→ Exercise directions
Repeat the listing that follows without a single change.

→ Recorded information

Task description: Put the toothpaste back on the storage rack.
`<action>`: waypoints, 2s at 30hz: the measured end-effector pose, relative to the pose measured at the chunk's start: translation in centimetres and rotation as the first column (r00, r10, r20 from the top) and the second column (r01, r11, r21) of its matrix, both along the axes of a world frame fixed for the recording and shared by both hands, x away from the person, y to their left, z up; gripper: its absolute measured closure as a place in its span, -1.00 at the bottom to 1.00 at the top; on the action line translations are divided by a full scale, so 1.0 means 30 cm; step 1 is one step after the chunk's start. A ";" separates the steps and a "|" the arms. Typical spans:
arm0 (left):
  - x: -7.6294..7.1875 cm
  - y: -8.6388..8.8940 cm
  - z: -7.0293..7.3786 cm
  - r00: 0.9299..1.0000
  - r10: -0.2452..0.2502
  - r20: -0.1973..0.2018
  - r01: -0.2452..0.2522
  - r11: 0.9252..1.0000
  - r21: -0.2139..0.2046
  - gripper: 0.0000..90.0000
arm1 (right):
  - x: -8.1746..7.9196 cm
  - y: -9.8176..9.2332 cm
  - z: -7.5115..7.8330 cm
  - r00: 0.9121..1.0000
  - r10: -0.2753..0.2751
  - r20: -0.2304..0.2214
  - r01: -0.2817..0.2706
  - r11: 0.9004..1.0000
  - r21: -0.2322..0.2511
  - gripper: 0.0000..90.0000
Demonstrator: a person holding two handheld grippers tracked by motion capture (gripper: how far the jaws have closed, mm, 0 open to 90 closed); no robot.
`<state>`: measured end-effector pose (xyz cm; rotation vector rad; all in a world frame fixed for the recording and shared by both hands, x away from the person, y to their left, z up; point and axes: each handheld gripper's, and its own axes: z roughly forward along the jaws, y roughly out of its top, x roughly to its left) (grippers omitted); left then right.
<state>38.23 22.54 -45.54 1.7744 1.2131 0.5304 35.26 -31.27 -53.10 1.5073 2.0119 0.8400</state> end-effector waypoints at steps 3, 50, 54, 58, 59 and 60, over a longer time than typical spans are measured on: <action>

→ Your response
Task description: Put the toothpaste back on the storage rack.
`<action>`: waypoints, 2s at 30hz: the measured end-effector pose, relative to the pose measured at the chunk's start: translation in centimetres and rotation as the first column (r00, r10, r20 from the top) and the second column (r01, r11, r21) of its matrix, both along the axes of a world frame fixed for the recording and shared by both hands, x away from the person, y to their left, z up; gripper: its absolute measured closure as a place in its span, -1.00 at the bottom to 1.00 at the top; on the action line translations are divided by a full scale, so 1.0 means 30 cm; step 1 is one step after the chunk's start. A ";" separates the steps and a "|" the arms. Typical spans:
arm0 (left):
  - x: -7.6294..7.1875 cm
  - y: -8.6388..8.8940 cm
  - z: -7.0293..7.3786 cm
  - r00: 0.9299..1.0000
  - r10: -0.2452..0.2502
  - r20: -0.1973..0.2018
  - r01: -0.2452..0.2522
  - r11: 0.9252..1.0000
  - r21: -0.2139..0.2046
  - gripper: 0.0000..90.0000
arm1 (right):
  - x: -8.1746..7.9196 cm
  - y: -9.8176..9.2332 cm
  - z: -7.5115..7.8330 cm
  - r00: 0.9121..1.0000
  - r10: -0.2753..0.2751
  - r20: -0.2304..0.2214
  - r01: -0.2817..0.2706
  - r11: 0.9004..1.0000
  - r21: -0.2322..0.2511
  - gripper: 0.0000..90.0000
Demonstrator: a person holding two handheld grippers tracked by motion capture (gripper: how far the jaws have closed, mm, 0 open to 90 closed); no robot.
`<state>`: measured end-effector pose (xyz cm; rotation vector rad; all in a world frame fixed for the recording and shared by both hands, x away from the person, y to their left, z up; point and axes: each handheld gripper's, and its own axes: z roughly forward along the jaws, y roughly out of its top, x roughly to its left) (grippers omitted); left then right.
<state>38.23 22.54 -45.54 1.7744 1.2131 0.5304 35.26 -31.27 -53.10 1.5073 2.0119 0.8400</state> end-effector waypoints at steps 3, 50, 54, 58, 59 and 60, over a longer time than typical spans are measured on: <action>

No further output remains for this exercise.